Otherwise, this sounds like really really timely project and I am benefiting a lot from the writings posted here. I write a column for The Kathmandu Post and might be using some of the insights–with due credits, for sure–from your writings.
Dear Jayati, Kevin & Matias,
I just discovered TripleCrisis via my former Economics professor at Presidio, Maggie Winslow. It’s great to have some expert economic voices addressing these issues. Congrats. Please get in touch with us at TriplePundit.com if you ever want to guest blog or exchange ideas!
– Nick Aster
Publisher, TriplePundit.com
I think my work in development project would of great interest. It is called TRANSFINANCIAL ECONOMICS. See my p2pfoundation entry on the subject…
May I draw your attention to Samir Amin’s seminal observation on this subject of multiple crises? In his essay titled” The Battlefields Chosen by Contemporary Imperialism: Conditions for an Effective Response from the South” he says :
“The current crisis is neither a financial crisis, nor an ensemble of multiple systemic crises, but the crisis of the imperialist capitalism of oligopolies, whose exclusive and supreme power risks being challenged, once again by the struggles of all the popular classes and by those of the peoples and nations of the dominated peripheries, whether or not they seem to be “emerging.” It is simultaneously a crisis of US hegemony. The capitalism of oligopolies, the political power of oligarchies, barbarous globalization, financialization, the hegemony of the United States, militarization of the management of globalization in service to the oligopolies, the decline of democracy, the pillage of the planet’s resources, the abandonment of the development perspective of the South: all these are indissolubly linked.
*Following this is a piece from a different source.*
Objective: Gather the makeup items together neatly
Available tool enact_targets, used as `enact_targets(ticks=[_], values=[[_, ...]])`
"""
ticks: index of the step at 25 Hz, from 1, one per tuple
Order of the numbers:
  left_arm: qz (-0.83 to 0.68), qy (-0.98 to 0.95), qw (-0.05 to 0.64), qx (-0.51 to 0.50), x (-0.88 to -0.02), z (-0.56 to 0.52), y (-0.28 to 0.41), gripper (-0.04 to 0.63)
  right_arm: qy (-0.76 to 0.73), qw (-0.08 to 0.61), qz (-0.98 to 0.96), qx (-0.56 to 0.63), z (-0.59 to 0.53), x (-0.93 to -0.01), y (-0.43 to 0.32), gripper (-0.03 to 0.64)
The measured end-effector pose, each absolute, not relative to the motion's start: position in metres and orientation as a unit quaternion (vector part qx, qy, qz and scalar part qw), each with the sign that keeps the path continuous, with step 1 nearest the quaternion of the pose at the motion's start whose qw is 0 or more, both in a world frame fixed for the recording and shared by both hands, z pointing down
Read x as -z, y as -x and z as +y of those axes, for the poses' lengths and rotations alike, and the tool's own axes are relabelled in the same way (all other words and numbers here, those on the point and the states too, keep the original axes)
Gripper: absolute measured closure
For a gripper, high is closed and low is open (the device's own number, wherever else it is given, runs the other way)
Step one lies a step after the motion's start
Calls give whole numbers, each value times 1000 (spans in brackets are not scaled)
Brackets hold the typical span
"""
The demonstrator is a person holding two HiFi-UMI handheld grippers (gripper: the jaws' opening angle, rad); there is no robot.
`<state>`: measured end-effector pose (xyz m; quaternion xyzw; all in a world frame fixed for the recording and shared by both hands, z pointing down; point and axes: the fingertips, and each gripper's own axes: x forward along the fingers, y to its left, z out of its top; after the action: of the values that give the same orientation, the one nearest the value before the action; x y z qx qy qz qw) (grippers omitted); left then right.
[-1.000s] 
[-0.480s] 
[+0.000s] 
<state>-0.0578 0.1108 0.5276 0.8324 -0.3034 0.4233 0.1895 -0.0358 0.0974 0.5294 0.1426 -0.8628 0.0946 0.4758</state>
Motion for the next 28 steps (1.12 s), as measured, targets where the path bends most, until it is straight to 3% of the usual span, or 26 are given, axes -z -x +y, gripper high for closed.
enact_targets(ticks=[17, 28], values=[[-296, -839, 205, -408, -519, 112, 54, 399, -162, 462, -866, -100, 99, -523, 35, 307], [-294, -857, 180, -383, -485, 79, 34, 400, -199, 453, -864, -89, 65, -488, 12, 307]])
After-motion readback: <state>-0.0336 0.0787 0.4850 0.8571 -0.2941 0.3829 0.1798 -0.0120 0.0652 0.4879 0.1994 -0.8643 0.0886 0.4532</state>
The real challenge is this: will the struggles succeed in converging to open the way, or ways, to the long road of transition to world socialism? Or will they remain separated one from another, even coming into conflict with each other, and thus be ineffective and leave the initiative to the capital of oligopolies? ”
I look forward to this blog devoted to the ” Triple Crises”
wrestling with real issue on which Samir Amin is focussing.